» **WHAT IS REQUIRED**: Your answer must be an exact copy of the listing.

» **SOURCE DATA**:
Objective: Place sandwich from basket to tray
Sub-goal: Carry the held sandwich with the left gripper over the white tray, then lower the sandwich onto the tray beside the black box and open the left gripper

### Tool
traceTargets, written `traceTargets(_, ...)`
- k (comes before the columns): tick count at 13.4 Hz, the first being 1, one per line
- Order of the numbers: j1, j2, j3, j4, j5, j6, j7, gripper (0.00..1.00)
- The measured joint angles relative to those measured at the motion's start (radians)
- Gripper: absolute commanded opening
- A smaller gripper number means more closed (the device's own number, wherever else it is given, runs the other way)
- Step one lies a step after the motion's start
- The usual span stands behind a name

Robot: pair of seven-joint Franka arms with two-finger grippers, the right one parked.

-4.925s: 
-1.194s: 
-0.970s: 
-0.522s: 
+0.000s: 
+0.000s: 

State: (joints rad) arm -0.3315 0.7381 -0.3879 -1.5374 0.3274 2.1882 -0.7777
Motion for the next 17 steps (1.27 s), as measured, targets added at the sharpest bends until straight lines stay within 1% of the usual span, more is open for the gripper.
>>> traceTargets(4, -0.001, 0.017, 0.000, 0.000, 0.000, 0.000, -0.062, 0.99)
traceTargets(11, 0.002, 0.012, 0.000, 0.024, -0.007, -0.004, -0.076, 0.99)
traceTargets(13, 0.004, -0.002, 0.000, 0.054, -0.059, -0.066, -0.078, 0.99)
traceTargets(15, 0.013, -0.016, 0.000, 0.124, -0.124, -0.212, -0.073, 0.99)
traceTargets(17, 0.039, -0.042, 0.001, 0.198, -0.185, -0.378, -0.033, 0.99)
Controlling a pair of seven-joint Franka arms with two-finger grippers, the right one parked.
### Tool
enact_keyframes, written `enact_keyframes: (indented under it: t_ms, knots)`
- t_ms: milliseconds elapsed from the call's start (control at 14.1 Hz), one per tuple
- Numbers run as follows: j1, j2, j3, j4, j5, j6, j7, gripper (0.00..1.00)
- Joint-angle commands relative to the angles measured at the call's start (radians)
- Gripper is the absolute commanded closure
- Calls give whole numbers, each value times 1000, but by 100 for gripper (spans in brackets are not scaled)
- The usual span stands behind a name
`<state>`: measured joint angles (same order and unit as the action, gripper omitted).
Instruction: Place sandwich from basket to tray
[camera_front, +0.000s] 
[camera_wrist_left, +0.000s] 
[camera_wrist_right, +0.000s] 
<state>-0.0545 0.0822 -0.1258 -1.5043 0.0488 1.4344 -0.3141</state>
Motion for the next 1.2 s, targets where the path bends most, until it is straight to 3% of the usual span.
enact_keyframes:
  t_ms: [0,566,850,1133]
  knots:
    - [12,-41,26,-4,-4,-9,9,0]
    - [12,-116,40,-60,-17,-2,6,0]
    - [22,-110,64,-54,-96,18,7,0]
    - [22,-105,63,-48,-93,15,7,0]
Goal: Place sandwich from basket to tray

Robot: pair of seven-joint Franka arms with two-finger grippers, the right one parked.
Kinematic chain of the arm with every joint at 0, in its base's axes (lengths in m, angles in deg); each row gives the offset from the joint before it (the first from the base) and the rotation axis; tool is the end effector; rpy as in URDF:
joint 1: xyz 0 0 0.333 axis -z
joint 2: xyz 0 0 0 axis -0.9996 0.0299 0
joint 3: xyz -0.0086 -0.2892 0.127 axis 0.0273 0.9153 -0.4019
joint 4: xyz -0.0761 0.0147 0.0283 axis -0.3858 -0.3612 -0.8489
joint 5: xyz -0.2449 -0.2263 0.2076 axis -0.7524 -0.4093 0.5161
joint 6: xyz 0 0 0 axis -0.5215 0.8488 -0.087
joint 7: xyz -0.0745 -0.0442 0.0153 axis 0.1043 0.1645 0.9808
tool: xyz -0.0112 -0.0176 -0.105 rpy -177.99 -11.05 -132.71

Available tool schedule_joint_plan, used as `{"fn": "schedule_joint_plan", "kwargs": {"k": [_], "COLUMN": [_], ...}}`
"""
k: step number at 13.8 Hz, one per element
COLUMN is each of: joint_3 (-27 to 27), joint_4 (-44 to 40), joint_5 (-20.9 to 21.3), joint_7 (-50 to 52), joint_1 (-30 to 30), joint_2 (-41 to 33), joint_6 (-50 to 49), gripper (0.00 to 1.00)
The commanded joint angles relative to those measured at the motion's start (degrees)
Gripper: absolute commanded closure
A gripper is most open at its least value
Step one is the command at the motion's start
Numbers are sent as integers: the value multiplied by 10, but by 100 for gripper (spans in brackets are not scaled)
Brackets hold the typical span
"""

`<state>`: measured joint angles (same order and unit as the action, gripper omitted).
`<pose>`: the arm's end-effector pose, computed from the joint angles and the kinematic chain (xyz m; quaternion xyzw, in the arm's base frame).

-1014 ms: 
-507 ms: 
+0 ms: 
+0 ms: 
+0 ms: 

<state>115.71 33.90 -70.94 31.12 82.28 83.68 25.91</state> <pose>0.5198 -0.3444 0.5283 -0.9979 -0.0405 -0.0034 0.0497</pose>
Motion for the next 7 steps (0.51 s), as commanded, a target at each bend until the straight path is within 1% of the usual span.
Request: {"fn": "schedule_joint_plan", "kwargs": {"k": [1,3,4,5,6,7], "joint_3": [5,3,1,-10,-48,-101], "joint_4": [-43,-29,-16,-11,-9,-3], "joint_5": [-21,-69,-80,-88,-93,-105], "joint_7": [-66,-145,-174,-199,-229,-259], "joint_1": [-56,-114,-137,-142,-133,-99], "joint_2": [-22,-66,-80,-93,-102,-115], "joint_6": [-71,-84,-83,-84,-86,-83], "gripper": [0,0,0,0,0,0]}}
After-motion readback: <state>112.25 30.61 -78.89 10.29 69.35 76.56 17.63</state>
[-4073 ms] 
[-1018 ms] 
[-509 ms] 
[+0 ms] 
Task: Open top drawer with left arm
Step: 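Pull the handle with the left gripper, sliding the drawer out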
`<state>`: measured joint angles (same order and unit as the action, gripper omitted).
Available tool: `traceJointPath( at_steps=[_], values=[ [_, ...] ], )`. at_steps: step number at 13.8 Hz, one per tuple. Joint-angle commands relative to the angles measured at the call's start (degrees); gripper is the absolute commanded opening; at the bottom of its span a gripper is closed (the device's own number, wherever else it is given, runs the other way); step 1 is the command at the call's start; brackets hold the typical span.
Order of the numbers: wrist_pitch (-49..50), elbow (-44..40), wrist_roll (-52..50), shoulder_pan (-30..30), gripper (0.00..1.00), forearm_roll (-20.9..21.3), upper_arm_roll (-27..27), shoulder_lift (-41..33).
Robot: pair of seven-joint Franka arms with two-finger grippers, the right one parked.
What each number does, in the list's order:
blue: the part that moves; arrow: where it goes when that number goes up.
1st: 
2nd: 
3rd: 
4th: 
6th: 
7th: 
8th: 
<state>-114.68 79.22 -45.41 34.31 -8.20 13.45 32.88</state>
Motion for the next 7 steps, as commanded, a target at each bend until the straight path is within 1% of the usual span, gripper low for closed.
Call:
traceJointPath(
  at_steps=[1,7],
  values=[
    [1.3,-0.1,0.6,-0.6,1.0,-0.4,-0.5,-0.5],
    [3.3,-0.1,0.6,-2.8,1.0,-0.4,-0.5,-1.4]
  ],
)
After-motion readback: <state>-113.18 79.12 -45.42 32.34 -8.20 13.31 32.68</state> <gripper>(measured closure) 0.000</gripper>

» **OUTPUT OF THE EXERCISE**:
Objective: Place sandwich from basket to tray
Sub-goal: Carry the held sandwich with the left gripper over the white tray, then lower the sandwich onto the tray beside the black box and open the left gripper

### Tool
traceTargets, written `traceTargets(_, ...)`
- k (comes before the columns): tick count at 13.4 Hz, the first being 1, one per line
- Order of the numbers: j1, j2, j3, j4, j5, j6, j7, gripper (0.00..1.00)
- The measured joint angles relative to those measured at the motion's start (radians)
- Gripper: absolute commanded opening
- A smaller gripper number means more closed (the device's own number, wherever else it is given, runs the other way)
- Step one lies a step after the motion's start
- The usual span stands behind a name

Robot: pair of seven-joint Franka arms with two-finger grippers, the right one parked.

-4.925s: 
-1.194s: 
-0.970s: 
-0.522s: 
+0.000s: 
+0.000s: 

State: (joints rad) arm -0.3315 0.7381 -0.3879 -1.5374 0.3274 2.1882 -0.7777
Motion for the next 17 steps (1.27 s), as measured, targets added at the sharpest bends until straight lines stay within 1% of the usual span, more is open for the gripper.
>>> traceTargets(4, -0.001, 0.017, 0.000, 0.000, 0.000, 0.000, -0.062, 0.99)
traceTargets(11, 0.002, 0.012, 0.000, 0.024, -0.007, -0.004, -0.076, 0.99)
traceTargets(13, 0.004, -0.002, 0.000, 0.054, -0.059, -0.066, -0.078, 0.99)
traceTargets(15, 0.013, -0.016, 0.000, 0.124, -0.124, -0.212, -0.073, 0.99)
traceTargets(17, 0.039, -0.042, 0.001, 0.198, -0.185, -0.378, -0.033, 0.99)
Controlling a pair of seven-joint Franka arms with two-finger grippers, the right one parked.
### Tool
enact_keyframes, written `enact_keyframes: (indented under it: t_ms, knots)`
- t_ms: milliseconds elapsed from the call's start (control at 14.1 Hz), one per tuple
- Numbers run as follows: j1, j2, j3, j4, j5, j6, j7, gripper (0.00..1.00)
- Joint-angle commands relative to the angles measured at the call's start (radians)
- Gripper is the absolute commanded closure
- Calls give whole numbers, each value times 1000, but by 100 for gripper (spans in brackets are not scaled)
- The usual span stands behind a name
`<state>`: measured joint angles (same order and unit as the action, gripper omitted).
Instruction: Place sandwich from basket to tray
[camera_front, +0.000s] 
[camera_wrist_left, +0.000s] 
[camera_wrist_right, +0.000s] 
<state>-0.0545 0.0822 -0.1258 -1.5043 0.0488 1.4344 -0.3141</state>
Motion for the next 1.2 s, targets where the path bends most, until it is straight to 3% of the usual span.
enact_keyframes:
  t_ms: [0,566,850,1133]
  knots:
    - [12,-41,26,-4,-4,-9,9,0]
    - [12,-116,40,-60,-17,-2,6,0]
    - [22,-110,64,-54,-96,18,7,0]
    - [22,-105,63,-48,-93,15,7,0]
Goal: Place sandwich from basket to tray

Robot: pair of seven-joint Franka arms with two-finger grippers, the right one parked.
Kinematic chain of the arm with every joint at 0, in its base's axes (lengths in m, angles in deg); each row gives the offset from the joint before it (the first from the base) and the rotation axis; tool is the end effector; rpy as in URDF:
joint 1: xyz 0 0 0.333 axis -z
joint 2: xyz 0 0 0 axis -0.9996 0.0299 0
joint 3: xyz -0.0086 -0.2892 0.127 axis 0.0273 0.9153 -0.4019
joint 4: xyz -0.0761 0.0147 0.0283 axis -0.3858 -0.3612 -0.8489
joint 5: xyz -0.2449 -0.2263 0.2076 axis -0.7524 -0.4093 0.5161
joint 6: xyz 0 0 0 axis -0.5215 0.8488 -0.087
joint 7: xyz -0.0745 -0.0442 0.0153 axis 0.1043 0.1645 0.9808
tool: xyz -0.0112 -0.0176 -0.105 rpy -177.99 -11.05 -132.71

Available tool schedule_joint_plan, used as `{"fn": "schedule_joint_plan", "kwargs": {"k": [_], "COLUMN": [_], ...}}`
"""
k: step number at 13.8 Hz, one per element
COLUMN is each of: joint_3 (-27 to 27), joint_4 (-44 to 40), joint_5 (-20.9 to 21.3), joint_7 (-50 to 52), joint_1 (-30 to 30), joint_2 (-41 to 33), joint_6 (-50 to 49), gripper (0.00 to 1.00)
The commanded joint angles relative to those measured at the motion's start (degrees)
Gripper: absolute commanded closure
A gripper is most open at its least value
Step one is the command at the motion's start
Numbers are sent as integers: the value multiplied by 10, but by 100 for gripper (spans in brackets are not scaled)
Brackets hold the typical span
"""

`<state>`: measured joint angles (same order and unit as the action, gripper omitted).
`<pose>`: the arm's end-effector pose, computed from the joint angles and the kinematic chain (xyz m; quaternion xyzw, in the arm's base frame).

-1014 ms: 
-507 ms: 
+0 ms: 
+0 ms: 
+0 ms: 

<state>115.71 33.90 -70.94 31.12 82.28 83.68 25.91</state> <pose>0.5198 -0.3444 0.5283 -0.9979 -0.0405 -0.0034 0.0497</pose>
Motion for the next 7 steps (0.51 s), as commanded, a target at each bend until the straight path is within 1% of the usual span.
Request: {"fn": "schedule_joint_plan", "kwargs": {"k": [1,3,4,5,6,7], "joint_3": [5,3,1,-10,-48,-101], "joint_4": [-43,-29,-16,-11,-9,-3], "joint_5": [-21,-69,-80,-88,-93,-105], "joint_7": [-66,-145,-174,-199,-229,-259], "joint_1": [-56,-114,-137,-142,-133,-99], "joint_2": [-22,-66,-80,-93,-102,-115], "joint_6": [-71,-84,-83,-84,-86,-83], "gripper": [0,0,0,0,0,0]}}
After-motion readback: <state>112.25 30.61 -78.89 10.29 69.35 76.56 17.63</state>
[-4073 ms] 
[-1018 ms] 
[-509 ms] 
[+0 ms] 
Task: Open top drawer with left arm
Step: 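Pull the handle with the left gripper, sliding the drawer out
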`<state>`: measured joint angles (same order and unit as the action, gripper omitted).
Available tool: `traceJointPath( at_steps=[_], values=[ [_, ...] ], )`. at_steps: step number at 13.8 Hz, one per tuple. Joint-angle commands relative to the angles measured at the call's start (degrees); gripper is the absolute commanded opening; at the bottom of its span a gripper is closed (the device's own number, wherever else it is given, runs the other way); step 1 is the command at the call's start; brackets hold the typical span.
Order of the numbers: wrist_pitch (-49..50), elbow (-44..40), wrist_roll (-52..50), shoulder_pan (-30..30), gripper (0.00..1.00), forearm_roll (-20.9..21.3), upper_arm_roll (-27..27), shoulder_lift (-41..33).
Robot: pair of seven-joint Franka arms with two-finger grippers, the right one parked.
What each number does, in the list's order:
blue: the part that moves; arrow: where it goes when that number goes up.
1st: 
2nd: 
3rd: 
4th: 
6th: 
7th: 
8th: 
<state>-114.68 79.22 -45.41 34.31 -8.20 13.45 32.88</state>
Motion for the next 7 steps, as commanded, a target at each bend until the straight path is within 1% of the usual span, gripper low for closed.
Call:
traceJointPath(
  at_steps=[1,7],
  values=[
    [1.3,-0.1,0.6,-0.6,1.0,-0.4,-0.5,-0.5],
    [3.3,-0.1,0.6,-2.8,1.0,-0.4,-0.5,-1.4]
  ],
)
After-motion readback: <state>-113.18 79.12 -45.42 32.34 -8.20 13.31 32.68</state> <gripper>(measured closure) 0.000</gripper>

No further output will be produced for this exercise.